Başbakan Ahmet Davutoğlu, Danıştay Başkanı Zerrin Güngör'ü makamında ziyaret etti. Danıştay'da, ziyaretinin ardından, basın mensuplarına açıklamalarda bulunan Davutoğlu, Türk uçaklarının sınırda IŞİD hedeflerini yüzde yüz isabetle ortadan kaldırdığını belirterek "Bu sabah itibariyle silahlı kuvvetlerimiz aldığı talimat çerçevesinde Suriye sınırında Türkiye'yi tehdit etme potansiyeli taşıyan DEAŞ hedeflerini yüzde yüz isabetle ve tespit edilen bize arz edilen noktalar olmak üzere yüzde yüz isabetle tam bir başarıyla ortadan kaldırmıştır. DEAŞ'a dönük operasyon hedefine ulaşmıştır ve durmayacaktır. Her an Suriye'nin üzerinde ve sınıra yakın bölgelerdeki hareketliliği gözlüyoruz. Türkiye'yi tehdit eden en ufak bir hareketlilik karşısında da en şiddetli tepki gösterilecektir" ifadelerini kullandı. Davutoğlu, ayrıca ABD ile varılan mutabakat çerçevesinde önümüzdeki günlerde somut adımlar atılacağını vurgulayarak "Mutabakatın detaylarını biz biliyoruz. Nereyi hedeflediğini biliyoruz. Türkiye'nin kaygılarını gözeten bir mutabakata ulaşıldı. Ama detaylarını benim tartışmam doğru değil" dedi.
'İSTİNAF MAHKEMELERİNİN KURULMASI BAĞLAMINDA İHTİYAÇLARI TESPİT ETTİK'
Danıştay ziyaretinin detayları hakkında bilgiler veren Davutoğlu, "Danıştay Başkanımıza bir nezaket ziyaretinde bulundum. Adli tatilin başlamasına müteakip bir ziyaret ile hem teşekkür ve nezaket ziyaretinde bulundum hem de yargı ile ilgili konuları özellikle Danıştay'ın daha etkin bir görev yürütebilmesi için ihtiyaç hissedilen hususları istişare etme imkanı bulduk. Özellikle İstinaf Mahkemelerinin Danıştay çerçevesinde kurulması bağlamında ihtiyaçları tespit ettik. Çok yoğun bir dosya birikimi var. Bunların nasıl eritileceği, Danıştay'ın çok daha etkin bir şekilde bu dosyalar ve ihtiyaçlara karşılık verebilmesini alt yapı olarak nelere ihtiyaç hissediyorsa bunları geniş bir perspektifle ele aldık" diye konuştu.

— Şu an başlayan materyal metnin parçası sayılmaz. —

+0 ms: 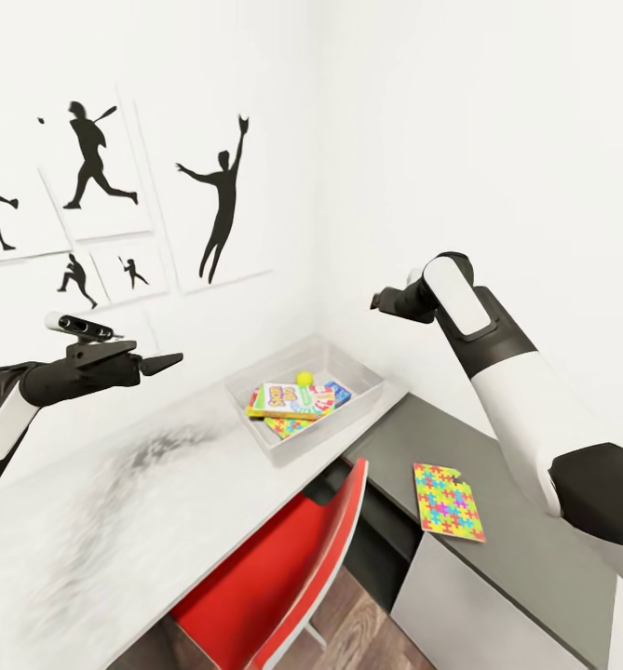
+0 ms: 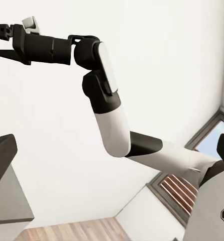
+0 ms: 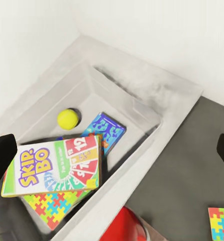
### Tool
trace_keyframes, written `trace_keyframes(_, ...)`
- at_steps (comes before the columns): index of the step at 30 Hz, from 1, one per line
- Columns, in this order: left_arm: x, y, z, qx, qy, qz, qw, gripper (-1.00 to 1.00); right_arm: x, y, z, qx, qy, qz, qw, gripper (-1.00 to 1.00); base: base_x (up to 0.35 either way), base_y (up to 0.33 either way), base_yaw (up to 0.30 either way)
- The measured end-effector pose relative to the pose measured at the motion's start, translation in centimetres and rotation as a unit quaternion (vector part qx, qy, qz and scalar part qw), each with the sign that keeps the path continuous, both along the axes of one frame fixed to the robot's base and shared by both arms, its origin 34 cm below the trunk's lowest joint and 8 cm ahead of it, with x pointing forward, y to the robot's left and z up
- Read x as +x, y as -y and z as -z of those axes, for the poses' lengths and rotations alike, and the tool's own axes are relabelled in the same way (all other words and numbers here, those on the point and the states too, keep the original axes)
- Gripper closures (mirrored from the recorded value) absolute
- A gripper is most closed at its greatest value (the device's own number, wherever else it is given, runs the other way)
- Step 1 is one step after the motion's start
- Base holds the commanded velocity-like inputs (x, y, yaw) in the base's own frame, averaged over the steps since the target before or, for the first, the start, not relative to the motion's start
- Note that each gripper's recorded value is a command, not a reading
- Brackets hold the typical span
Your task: Put all the toys in the child's room - the three board games (two on the bed and one on the table), the two jigsaw puzzles on the table, and the tennis ball on the table - inside the toy box on the table in the child's room.
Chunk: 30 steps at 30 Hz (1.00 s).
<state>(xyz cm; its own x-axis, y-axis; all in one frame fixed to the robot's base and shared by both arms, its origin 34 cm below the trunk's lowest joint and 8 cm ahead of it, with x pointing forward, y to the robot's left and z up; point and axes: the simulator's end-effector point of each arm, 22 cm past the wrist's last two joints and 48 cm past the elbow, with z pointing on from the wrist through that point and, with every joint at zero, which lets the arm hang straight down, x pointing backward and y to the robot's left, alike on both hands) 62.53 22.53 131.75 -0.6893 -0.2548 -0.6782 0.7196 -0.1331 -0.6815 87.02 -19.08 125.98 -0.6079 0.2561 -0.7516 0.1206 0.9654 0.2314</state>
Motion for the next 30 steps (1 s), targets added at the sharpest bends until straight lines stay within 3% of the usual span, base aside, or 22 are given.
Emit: trace_keyframes(30, -1.7, -0.1, -2.2, 0.0, 0.021, 0.0, 0.9998, -1.0, -1.4, 0.0, -3.6, -0.002, 0.024, 0.0, 0.9997, -1.0, 0.0, 0.0, -0.003)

'TERÖR ÖRGÜTLERİNİN BASKILARI ALTINDA SON DERECE KAOTİK BİR DÖNEM YAŞANIYOR'
ABD ile sağlanan uzlaşma bağlamında İncirlik Üssü'nün Türkiye'nin güvenli bölge ve uçuşa yasak bölge konularındaki taleplerinin karşılanması halinde açılıp açılmadığı sorulan Davutoğlu, "Türkiye'nin ne kadar kritik bir coğrafyada ne kadar kritik bir süreçten geçtiği hepimizce malum. Çevre ülkelerinin çoğunda kamu düzeni tümüyle sarsılmış ve terör örgütlerinin, rejimlerin baskıları altında son derece kaotik bir dönem yaşanıyor. Bunun getirdiği güvenlik boşlukları sınırlarımızı etkiliyor. Bir taraftan kendi güvenliğini tahkim etmek durumunda bir taraftan da özgürlükçü demokrasiyi yaşatmak ve güçlendirmek durumunda. Türkiye 7 Haziran seçimleriyle sadece bölgenin değil dünyanın en güçlü demokrasilerinden biri olduğunu ortaya koydu. Tam 7 Haziran seçimleri sonrasında Türkiye bütün siyasi aktörleriyle yeni bir sürece hazırlanırken hükümet ortaklığı görüşmeleri yapılırken güçlü bir kıskaç tabiri caizse terör saldırı ile karşı karşıya kaldık. Kendisini terör örgütü olarak ilan ettiğimiz ve her aşamada da Suriye'deki yıkıcı ve tahrip edeceği özelliği dışında İslam dünyasında oluşturduğu son derece kötü algı dolayısıyla açıktan tehdit olarak gördüğümüz DEAŞ'ın saldırıları Suruç'ta intihar saldırısı ve dün itibariyle sınırımızda astsubayımıza yapılan saldırı sonrasında bir DEAŞ tehdidi açık bir şekilde gündemde" ifadelerini kullandı.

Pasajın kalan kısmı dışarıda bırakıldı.